During the summer of 1913, Man Ray, Kreymborg, and Adolf Wolff - who often visited the artists' colony - decided that their somewhat removed residency in Grantwood would be the ideal location from which to launch a new magazine devoted to their combined literary and artistic interests. Perhaps more than the others, Kreymborg was keenly aware of the fact that the more established journals had consistently refused to publish the poetry and prose of the younger, more experimental writers. After some deliberation the artists agreed to call their new magazine The Glebe, a title meant to evoke the more poetic usage of the term: as a synonym for the land or the soil. Man Ray envisioned himself as art director, while Wolff volunteered to handle technical details concerning the actual printing of the magazine.
According to Man Ray's recollections, the sculptor arranged to have a friend's printing press shipped out to Grantwood, with the intention of installing it in the shack that Kreymborg, Man Ray, and Halpert shared. A few weeks later, however, when the cumbersome apparatus arrived, they discovered that it had been severely damaged in transport. As a result, they were forced to enlist the services of a local printer, and by September the inaugural issue - devoted entirely to a presentation of Wolff's poetry and bearing on its cover Man Ray's circular design for the name of the review (fig. 62) - finally appeared.

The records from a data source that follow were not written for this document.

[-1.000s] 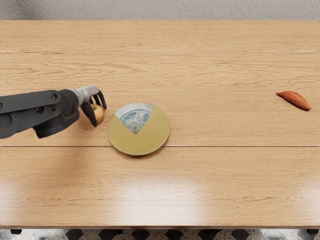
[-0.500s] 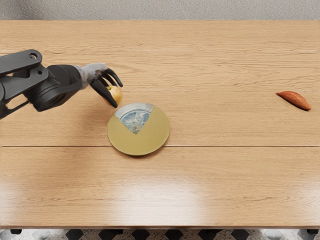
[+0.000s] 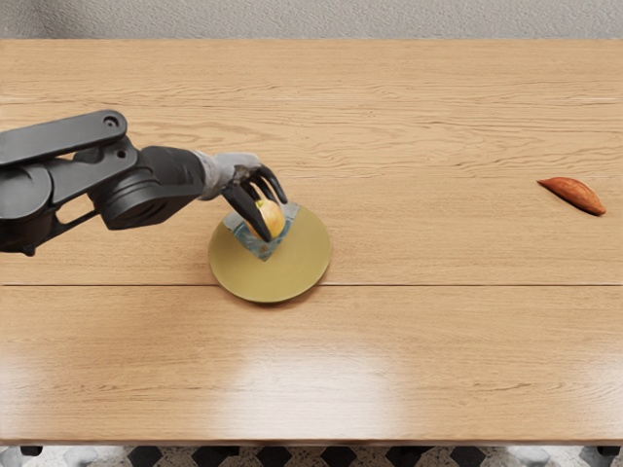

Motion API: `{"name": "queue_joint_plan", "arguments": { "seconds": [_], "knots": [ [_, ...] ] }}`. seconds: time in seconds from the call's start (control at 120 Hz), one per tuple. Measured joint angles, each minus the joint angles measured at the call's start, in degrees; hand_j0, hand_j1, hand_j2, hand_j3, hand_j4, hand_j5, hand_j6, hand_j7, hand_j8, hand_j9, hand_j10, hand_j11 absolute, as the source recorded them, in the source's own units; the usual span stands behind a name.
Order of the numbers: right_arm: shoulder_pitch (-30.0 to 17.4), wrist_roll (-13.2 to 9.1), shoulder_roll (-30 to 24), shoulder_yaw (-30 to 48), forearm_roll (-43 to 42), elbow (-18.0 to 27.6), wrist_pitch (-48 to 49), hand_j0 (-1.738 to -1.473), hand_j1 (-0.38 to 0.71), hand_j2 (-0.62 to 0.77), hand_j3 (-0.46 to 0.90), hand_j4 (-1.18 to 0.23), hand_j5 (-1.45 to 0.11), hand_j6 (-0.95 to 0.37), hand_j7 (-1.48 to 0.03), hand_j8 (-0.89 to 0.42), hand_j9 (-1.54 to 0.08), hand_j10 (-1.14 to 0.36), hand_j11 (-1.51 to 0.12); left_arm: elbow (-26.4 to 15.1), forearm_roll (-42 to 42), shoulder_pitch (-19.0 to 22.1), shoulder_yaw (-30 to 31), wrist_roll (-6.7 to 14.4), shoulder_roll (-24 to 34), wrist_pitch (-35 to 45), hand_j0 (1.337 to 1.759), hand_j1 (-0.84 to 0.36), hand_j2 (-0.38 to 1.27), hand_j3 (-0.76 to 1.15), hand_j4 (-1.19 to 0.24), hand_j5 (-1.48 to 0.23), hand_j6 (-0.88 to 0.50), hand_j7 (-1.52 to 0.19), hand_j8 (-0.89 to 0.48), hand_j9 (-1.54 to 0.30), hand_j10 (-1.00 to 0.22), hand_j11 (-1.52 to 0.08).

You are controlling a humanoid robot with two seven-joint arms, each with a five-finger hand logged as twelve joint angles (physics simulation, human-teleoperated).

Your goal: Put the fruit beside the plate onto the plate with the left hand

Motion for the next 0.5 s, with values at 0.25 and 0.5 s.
{"name": "queue_joint_plan", "arguments": {
  "seconds": [0.25, 0.5],
  "knots": [
    [0.03, 0.0, 0.0, 0.0, 0.0, 0.0, 0.0, -1.658, -0.33, 0.0, 0.0, -0.02, -0.02, -0.02, -0.02, -0.02, -0.02, -0.02, -0.02, 0.08, 0.62, -0.56, 2.34, 0.01, -0.14, -0.01, 1.656, -0.32, 0.44, 0.0, -0.62, -0.83, -0.45, -0.82, -0.4, -0.82, -0.58, -0.82],
    [0.02, 0.0, 0.0, 0.0, 0.0, 0.0, 0.01, -1.658, -0.33, 0.0, 0.0, -0.02, -0.02, -0.02, -0.02, -0.02, -0.02, -0.02, -0.02, -0.08, 0.16, -0.6, 0.67, -0.02, 4.53, -4.98, 1.658, 0.09, 0.14, 0.0, -0.24, -0.32, -0.19, -0.31, -0.17, -0.31, -0.23, -0.31]
  ]
}}
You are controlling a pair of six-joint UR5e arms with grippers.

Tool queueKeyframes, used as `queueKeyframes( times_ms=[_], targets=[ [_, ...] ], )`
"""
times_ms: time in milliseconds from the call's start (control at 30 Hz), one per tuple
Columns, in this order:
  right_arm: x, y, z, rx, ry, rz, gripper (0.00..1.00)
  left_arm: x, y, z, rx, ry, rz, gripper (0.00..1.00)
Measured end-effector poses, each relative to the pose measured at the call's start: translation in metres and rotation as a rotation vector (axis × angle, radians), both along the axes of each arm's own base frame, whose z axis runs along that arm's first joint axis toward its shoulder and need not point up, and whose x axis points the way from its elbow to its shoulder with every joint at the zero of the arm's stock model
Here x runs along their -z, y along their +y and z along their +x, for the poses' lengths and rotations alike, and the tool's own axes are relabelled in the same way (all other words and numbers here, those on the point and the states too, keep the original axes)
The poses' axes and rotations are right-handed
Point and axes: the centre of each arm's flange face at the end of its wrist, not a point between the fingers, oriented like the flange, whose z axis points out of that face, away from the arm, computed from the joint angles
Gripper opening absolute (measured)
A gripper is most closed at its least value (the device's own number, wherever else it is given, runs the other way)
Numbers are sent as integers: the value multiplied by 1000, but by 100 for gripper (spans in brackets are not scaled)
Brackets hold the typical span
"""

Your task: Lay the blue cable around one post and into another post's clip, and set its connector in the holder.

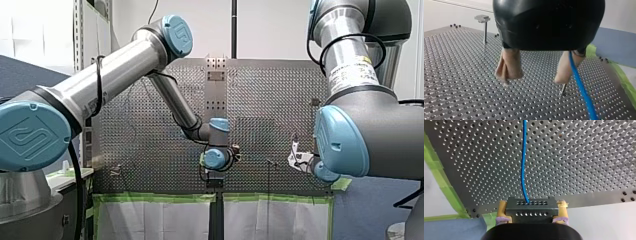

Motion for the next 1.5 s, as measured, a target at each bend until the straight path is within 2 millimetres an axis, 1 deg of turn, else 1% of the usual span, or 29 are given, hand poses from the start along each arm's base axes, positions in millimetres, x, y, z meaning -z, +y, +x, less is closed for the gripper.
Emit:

Through Kreymborg's efforts, all subsequent issues of this short-lived periodical would be published by the firm of Albert and Charles Boni, well-known promoters of vanguard literature and proprietors of the Washington Square Bookshop in Manhattan.
Beyond supplying a design for its cover, Man Ray would not make any further contributions to The Glebe. Instead, he continued to experiment with the notion of releasing his own work independently, by means of a self-styled limited edition series of publications, which he individually designed, hand-lettered, and printed manually at his own expense. According to Kreymborg, it was at the time when they first engaged in discussions about the formation of a new magazine that Man Ray began to issue these limited edition publications. "In the absence of [a printing press for The Glebe]," Kreymborg recalled, Man Ray "had started to print by hand, stray, curious documents with a delicacy of line and a feeling for spatial values akin to the papyrus of an ancient era." His first publication of this type, probably entitled "The Bum," was so ephemeral in nature that it quickly disappeared without a trace.
In the very period when Man Ray engaged in these publishing activities, he entered into the most productive phase of his career as a painter, executing an impressive series of landscapes depicting the town of Ridgefield and its environs in ever new and adventurous ways (figs. 63-72).
RIDGEFIELD LANDSCAPES OF 1913
It was probably soon after the winter snows thawed that Man Ray began a series of ten vibrant watercolor studies based on the densely foliated areas near the cottage he shared with Halpert (figs. 63, 64). In these works, he allowed the white of the paper to show through and interact freely with the surrounding areas of color, recalling, again, the watercolor technique of Cezanne. Not only has he emulated a restrained method of paint application, but the close range and viewing angle selected for these images also seem to have been inspired by the precedent of this famous French painter. Unlike Cezanne, however, Man Ray applies his colors rapidly, in a staccato-like pattern, more with the intention of creating a bright and impressive image than of remaining faithful to the natural coloration and structure of the motif.
In one of these watercolors (fig. 64), Man Ray has selected the scene of a dense forest interior, a jumble of rocks in the lower portion of the composition set against a thicket of crisscrossing tree limbs in the upper background. The watercolor pigment was naturally absorbed into the fabric of the paper and accurately captured the quality of light filtering through the branches of trees overhead. Even when Man Ray took out his oil paints - if the canvas he was working on was comparatively small in scale - qualities inherent to the watercolor technique continued to be present, so much so that in reproduction (figs. 65, 66) some of these landscapes appear to have been painted in the more translucent and luminous medium.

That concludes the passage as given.